Directions >> From the data below, retype exactly the lines starting with the one that contains "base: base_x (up" and ending with the one that contains "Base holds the", both included.
----------------------------------------
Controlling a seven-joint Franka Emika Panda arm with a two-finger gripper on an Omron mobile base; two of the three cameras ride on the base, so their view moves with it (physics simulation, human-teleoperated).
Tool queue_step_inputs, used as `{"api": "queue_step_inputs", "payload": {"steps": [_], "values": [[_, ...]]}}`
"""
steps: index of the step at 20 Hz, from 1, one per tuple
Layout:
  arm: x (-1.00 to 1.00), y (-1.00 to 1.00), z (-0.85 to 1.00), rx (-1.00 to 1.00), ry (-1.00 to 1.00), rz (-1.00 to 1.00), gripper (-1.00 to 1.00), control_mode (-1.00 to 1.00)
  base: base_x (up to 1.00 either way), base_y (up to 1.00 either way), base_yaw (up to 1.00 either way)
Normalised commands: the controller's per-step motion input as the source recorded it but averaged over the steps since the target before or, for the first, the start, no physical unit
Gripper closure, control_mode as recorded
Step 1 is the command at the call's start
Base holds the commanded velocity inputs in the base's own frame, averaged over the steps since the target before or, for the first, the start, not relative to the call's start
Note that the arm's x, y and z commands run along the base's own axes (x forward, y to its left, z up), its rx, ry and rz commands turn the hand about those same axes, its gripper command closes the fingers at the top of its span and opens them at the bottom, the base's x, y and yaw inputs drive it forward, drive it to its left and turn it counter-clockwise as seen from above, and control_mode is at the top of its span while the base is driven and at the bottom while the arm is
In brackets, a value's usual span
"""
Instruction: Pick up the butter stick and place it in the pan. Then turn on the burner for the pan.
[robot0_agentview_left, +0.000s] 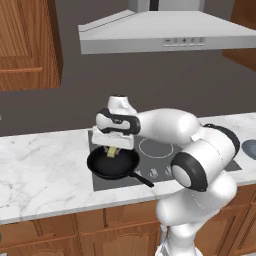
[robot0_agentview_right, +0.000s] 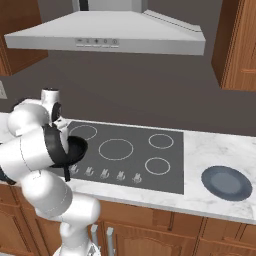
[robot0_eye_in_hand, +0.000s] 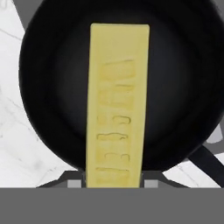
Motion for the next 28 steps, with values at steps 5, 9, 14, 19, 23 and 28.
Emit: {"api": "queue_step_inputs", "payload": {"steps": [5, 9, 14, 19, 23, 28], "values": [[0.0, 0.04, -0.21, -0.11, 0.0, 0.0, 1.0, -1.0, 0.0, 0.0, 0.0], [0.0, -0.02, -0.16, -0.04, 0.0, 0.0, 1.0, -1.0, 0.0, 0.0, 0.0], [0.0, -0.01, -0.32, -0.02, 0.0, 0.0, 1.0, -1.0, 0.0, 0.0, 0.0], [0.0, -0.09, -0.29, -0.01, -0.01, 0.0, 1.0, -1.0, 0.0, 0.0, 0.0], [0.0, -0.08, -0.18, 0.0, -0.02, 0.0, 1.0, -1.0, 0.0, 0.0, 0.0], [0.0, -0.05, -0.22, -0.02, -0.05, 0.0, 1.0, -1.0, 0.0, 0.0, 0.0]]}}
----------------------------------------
Task result >>
  base: base_x (up to 1.00 either way), base_y (up to 1.00 either way), base_yaw (up to 1.00 either way)
Normalised commands: the controller's per-step motion input as the source recorded it but averaged over the steps since the target before or, for the first, the start, no physical unit
Gripper closure, control_mode as recorded
Step 1 is the command at the call's start
Base holds the commanded velocity inputs in the base's own frame, averaged over the steps since the target before or, for the first, the start, not relative to the call's start

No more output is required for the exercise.